Problem requirements = All lines holding the word "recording" in the listing below need to be copied.

Recorded data =
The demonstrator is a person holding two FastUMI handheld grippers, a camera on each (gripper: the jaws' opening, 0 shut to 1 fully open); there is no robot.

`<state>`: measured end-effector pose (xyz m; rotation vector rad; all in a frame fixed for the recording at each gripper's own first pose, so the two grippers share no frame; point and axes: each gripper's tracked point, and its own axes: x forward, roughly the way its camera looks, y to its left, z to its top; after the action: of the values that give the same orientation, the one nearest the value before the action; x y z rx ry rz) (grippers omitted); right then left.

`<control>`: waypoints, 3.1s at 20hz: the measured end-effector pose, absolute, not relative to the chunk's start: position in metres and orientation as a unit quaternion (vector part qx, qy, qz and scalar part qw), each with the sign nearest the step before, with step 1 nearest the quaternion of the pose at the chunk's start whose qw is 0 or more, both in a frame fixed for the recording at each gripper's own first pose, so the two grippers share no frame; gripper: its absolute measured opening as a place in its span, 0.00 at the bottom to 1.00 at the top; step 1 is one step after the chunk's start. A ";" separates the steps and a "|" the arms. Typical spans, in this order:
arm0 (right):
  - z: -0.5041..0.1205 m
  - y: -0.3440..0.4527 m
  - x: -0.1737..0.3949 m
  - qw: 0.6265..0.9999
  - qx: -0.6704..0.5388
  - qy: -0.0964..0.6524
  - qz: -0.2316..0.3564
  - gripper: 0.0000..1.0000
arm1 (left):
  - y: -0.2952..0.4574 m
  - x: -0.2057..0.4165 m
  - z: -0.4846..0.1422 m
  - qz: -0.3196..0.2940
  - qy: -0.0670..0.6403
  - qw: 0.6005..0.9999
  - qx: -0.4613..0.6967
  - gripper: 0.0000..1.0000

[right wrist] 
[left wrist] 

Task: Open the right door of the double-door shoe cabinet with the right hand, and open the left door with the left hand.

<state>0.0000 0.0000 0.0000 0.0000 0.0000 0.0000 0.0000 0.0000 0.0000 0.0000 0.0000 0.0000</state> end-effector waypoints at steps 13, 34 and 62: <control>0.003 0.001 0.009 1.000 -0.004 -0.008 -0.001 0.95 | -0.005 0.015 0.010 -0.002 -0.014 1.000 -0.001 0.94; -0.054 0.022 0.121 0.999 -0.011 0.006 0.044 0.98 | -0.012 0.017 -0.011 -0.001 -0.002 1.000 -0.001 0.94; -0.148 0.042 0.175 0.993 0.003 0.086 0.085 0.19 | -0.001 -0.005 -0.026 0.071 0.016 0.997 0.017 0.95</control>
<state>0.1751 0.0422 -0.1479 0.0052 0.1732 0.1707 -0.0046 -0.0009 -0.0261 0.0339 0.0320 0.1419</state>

Answer for the task =
`<state>`: measured end-effector pose (xyz m; rotation vector rad; all in a frame fixed for the recording at each gripper's own first pose, so the two grippers share no frame; point and axes: each gripper's tracked point, and its own axes: x forward, roughly the way its camera looks, y to its left, z to its top; after the action: of the values that give the same orientation, the one nearest the value before the action; x y z rx ry rz) (grippers omitted); right then left.
`<control>`: waypoints, 3.1s at 20hz: the measured end-effector pose, absolute, not relative to the chunk's start: position in metres and orientation as a unit quaternion (vector part qx, qy, qz and scalar part qw), each with the sign nearest the step before, with step 1 nearest the quaternion of the pose at the chunk's start whose qw is 0 or more, both in a frame fixed for the recording at each gripper's own first pose, so the two grippers share no frame; gripper: its absolute measured opening as a place in its span, 0.00 at the bottom to 1.00 at the top; step 1 is one step after the chunk's start. A ";" separates the steps and a "|" the arms. Typical spans, in this order:

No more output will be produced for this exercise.